Described as outlandish, bold and highly entertaining, This Really Is Too Much delves into a world of farcical stereotypes and preposterous power struggles. With irreverent physicality, four characters wrestle with restriction, gender and performance of identity, trying desperately to work out which box they fit into.

Raucous and thought provoking in equal measure, Gracefool’s genre-busting performance reveals the downright absurd realities of what it means to be a 3-dimensional, high definition, water-drinking, salad-eating, moisturizing WO-man in modern society. Dripping with virtuosic charm and anarchic wit, this is feminist comedy dance at its very best.

The Very Important Child – November 16 at 8pm. Tickets: £10, £8.50 concessions, £7 Southwark residents.

The Very Important Child is a piece of physical theatre about the development of the ego, psychological warfare and throwing one’s toys out of the pram. Bold and comic, it blends movement, text and music.

The audience sees the complicated politics of two adult egos, two grown-ups who are convinced it is the other person’s fault. The show takes you into the developing mind of a human – the fragile baby living from minute to minute, the god-like toddler, the adult who believes herself ‘fully grown’.

The Very Important Child is a series of connected dances; it is also just a story about people. There are frenzied folk dances, wordless lyrical duets, comic observations of adult conversation and uplifting music.

Mad Meg – November 18 and 19 at 8pm. Tickets: £10, £8.50 concessions, £7 Southwark residents.

Mad Meg is a collision of traditional folk and contemporary dance theatre.

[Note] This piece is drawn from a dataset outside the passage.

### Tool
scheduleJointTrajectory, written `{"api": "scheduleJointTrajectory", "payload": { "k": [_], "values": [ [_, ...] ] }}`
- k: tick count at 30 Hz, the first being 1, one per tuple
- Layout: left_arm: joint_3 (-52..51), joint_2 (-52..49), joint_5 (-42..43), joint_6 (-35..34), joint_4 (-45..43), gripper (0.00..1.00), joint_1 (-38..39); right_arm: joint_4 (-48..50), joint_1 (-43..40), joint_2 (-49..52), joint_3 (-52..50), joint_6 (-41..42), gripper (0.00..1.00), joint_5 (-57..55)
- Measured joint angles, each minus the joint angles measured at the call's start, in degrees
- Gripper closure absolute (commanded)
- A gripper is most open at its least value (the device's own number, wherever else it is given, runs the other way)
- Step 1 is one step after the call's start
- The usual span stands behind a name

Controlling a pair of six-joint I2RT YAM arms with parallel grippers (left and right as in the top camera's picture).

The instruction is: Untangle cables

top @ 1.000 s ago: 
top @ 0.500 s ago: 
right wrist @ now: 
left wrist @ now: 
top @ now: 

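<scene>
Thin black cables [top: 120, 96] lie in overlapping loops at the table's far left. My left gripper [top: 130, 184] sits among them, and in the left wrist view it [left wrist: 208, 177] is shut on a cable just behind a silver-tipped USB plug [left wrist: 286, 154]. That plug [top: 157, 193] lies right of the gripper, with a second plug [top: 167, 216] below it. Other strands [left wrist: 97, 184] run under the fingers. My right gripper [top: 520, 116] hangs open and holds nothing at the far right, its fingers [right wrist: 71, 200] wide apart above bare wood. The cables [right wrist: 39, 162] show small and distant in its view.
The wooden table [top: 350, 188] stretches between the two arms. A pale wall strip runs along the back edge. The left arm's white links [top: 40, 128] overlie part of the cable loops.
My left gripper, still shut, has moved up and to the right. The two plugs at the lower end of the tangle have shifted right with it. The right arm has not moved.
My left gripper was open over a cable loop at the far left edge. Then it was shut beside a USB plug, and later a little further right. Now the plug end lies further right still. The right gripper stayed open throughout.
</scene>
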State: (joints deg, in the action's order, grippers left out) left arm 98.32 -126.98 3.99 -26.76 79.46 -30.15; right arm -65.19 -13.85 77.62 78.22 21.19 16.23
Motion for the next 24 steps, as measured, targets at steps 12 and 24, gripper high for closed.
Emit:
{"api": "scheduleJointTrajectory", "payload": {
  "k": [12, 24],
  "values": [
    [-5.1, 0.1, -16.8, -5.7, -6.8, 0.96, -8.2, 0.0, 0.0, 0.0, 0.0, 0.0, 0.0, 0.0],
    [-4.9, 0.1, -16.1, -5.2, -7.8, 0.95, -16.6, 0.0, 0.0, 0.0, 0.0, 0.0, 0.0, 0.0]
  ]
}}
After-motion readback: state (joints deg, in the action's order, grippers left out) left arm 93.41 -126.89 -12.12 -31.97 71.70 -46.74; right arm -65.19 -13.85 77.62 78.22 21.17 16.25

Threading moving bodies, spoken word, live folk music and driven by the wild rhythms of Appalachia, MAZPOD tell the demise of Mad Meg, an unruly woman whose spirit is at odds with the traditional society she lives in.

MAZPOD invite you to spend a night of storytelling with them in the local pub. As the tragedy unfolds, pass between narrators and characters in the tale and bounce from poignancy to bawdiness, uncovering Mad Meg’s story.

THEATRE

Parvati’s Dark Children: Rehearsed Reading – November 22 at 8pm. Free.

Set against the backdrop of the Maoist insurrection in the jungles of Bastar, and drawing on mythology attributed to the Gond tribals, Parvati’s Dark Children is a play about betrayal, resistance, and expropriation – of land, mythology and worldview.

Calibrating themselves on the spectrum of political resistance, a human rights lawyer, his daughter in love with a Maoist rebel, a tribal woman in solitary confinement and a tribal jail guard, renegotiate their positions, creating a vital argument between liberalism and anarchism, pragmatism and idealism, violence and non-violence, cynical and reactionary positions, and above all, between settler cultures and the indigenous way of life.

Trunkated Scratch Night including A Taste of Heaven – November 29 at 8pm. Free.

The night will include a rehearsed reading of short play, A Taste of Heaven by Chris Holbrook, one of the winning entries to the Blue Elephant’s 2015 playwriting competition, plus extracts of other new works-in-progress.

Jack Frost – December 7 to December 10. Times vary. Tickets: £5, £3 Southwark residents. Running Time: 50 minutes. Recommended for ages 3+.

A magical, wintery production brings Jack Frost to life through puppetry, live music and enchanting storytelling. Meet our mischievous sprite as he takes us on a snowy adventure and spreads winter wherever he goes. But wrap up warm or you’ll catch him nipping at your fingers and toes!

CANDID – December 14 at 8pm. Tickets: £9, £8 concessions, £7 Southwark residents.

CANDID is an enigmatic ‘performance-ritual’ about the complexities of female friendships. Two women play a raw and dangerous game of Truth or Dare, setting each other a series of provocative tasks using words, intense physicality and video.

CANDID opens the space for the audience to experience, contemplate and celebrate long-lasting bonds, as a radical alternative to a modern day culture of ‘Temp’, ‘Insta-friends’ and ‘frenemies’ and tendencies of bullying and isolation. It exposes but also tries to subvert the stereotypical female competitiveness.